Here are a couple of examples from chapters and chapters of this stuff:
Build an altar of acacia wood, three cubits[a] high; it is to be square, five cubits long and five cubits wide.[b] 2 Make a horn at each of the four corners, so that the horns and the altar are of one piece, and overlay the altar with bronze.3 Make all its utensils of bronze—its pots to remove the ashes, and its shovels, sprinkling bowls, meat forks and firepans. 4 Make a grating for it, a bronze network, and make a bronze ring at each of the four corners of the network. 5 Put it under the ledge of the altar so that it is halfway up the altar. 6 Make poles of acacia wood for the altar and overlay them with bronze. 7 The poles are to be inserted into the rings so they will be on two sides of the altar when it is carried.8 Make the altar hollow, out of boards. It is to be made just as you were shown on the mountain. Exodus 27:1ff
Make a courtyard for the tabernacle. The south side shall be a hundred cubits[c]long and is to have curtains of finely twisted linen, 10 with twenty posts and twenty bronze bases and with silver hooks and bands on the posts. 11 The north side shall also be a hundred cubits long and is to have curtains, with twenty posts and twenty bronze bases and with silver hooks and bands on the posts. 12 “The west end of the courtyard shall be fifty cubits[d] wide and have curtains, with ten posts and ten bases. 13 On the east end, toward the sunrise, the courtyard shall also be fifty cubits wide. 14 Curtains fifteen cubits[e] long are to be on one side of the entrance, with three posts and three bases, 15 and curtains fifteen cubits long are to be on the other side, with three posts and three bases. Exodus 27:9ff
It’s almost like getting people out Egypt, across the Red Sea and heading toward the Promised Land – with miracles of Manna, Water from a Rock and the Ten Commandments was easy, big picture stuff. But when it comes to preparing for worship – God cared about and shared instructions down to the smallest detail!
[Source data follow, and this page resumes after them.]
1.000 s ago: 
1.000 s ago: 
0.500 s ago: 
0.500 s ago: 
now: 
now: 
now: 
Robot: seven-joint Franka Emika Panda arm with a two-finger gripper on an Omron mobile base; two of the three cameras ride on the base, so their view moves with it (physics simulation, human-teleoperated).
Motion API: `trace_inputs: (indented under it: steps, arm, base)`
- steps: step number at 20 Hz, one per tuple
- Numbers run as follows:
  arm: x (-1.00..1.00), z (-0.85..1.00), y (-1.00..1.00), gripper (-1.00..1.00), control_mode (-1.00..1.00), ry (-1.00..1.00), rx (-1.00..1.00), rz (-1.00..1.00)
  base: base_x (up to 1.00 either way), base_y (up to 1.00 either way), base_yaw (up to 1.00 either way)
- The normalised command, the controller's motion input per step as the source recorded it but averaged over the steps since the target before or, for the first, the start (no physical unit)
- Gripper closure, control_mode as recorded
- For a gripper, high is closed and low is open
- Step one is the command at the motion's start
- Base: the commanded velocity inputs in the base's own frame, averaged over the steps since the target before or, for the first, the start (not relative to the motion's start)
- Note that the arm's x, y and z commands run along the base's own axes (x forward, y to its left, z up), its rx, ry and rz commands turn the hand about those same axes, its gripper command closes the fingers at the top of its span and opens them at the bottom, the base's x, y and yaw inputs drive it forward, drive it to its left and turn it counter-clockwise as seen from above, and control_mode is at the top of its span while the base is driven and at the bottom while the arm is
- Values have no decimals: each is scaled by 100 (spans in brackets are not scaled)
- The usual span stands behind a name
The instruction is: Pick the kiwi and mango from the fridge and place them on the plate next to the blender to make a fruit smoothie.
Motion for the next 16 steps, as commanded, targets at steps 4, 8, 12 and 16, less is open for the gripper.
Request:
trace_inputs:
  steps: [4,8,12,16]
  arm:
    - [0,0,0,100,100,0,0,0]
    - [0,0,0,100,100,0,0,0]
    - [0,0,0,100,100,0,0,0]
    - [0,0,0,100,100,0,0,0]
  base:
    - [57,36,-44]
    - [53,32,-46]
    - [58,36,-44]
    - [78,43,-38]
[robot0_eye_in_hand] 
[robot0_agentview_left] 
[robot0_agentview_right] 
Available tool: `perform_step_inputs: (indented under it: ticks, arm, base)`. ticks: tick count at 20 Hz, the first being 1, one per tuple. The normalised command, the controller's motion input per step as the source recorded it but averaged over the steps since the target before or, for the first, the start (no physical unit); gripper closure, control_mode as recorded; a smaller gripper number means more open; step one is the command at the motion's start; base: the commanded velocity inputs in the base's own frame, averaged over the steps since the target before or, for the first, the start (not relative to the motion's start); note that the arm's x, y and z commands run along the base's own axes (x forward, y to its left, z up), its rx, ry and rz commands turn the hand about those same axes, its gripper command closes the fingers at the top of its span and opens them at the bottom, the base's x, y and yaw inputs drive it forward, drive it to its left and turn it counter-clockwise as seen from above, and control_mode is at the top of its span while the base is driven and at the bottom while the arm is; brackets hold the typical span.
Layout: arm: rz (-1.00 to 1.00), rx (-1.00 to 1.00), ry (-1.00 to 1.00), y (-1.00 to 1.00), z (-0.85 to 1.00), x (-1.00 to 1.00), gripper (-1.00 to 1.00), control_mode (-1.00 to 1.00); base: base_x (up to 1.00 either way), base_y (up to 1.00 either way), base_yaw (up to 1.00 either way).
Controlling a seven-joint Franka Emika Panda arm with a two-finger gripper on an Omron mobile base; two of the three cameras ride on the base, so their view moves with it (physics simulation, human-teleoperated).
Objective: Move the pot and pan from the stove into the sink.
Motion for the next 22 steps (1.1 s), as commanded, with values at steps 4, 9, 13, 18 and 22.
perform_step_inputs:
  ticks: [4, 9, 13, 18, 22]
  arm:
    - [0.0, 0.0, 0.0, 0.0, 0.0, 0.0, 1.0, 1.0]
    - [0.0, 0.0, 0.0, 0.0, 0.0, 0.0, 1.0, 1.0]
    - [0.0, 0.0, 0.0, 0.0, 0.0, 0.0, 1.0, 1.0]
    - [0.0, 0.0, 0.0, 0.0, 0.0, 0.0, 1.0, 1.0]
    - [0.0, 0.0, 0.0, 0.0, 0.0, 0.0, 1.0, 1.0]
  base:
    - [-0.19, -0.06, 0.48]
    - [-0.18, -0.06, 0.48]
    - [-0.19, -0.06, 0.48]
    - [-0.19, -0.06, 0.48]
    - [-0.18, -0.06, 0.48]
God is the God of the big vision – a lost world drawn to him. But God is also into details – every little part of worship planned perfectly so the people could get a handle on it and know what they needed to do.
I know this may seem basic and obvious, but worship is important to God! It’s important for the people to know what is needed and to do it to the best of their abilities.
And for me, at least today, it means focusing in on the details a little more as I serve and lead.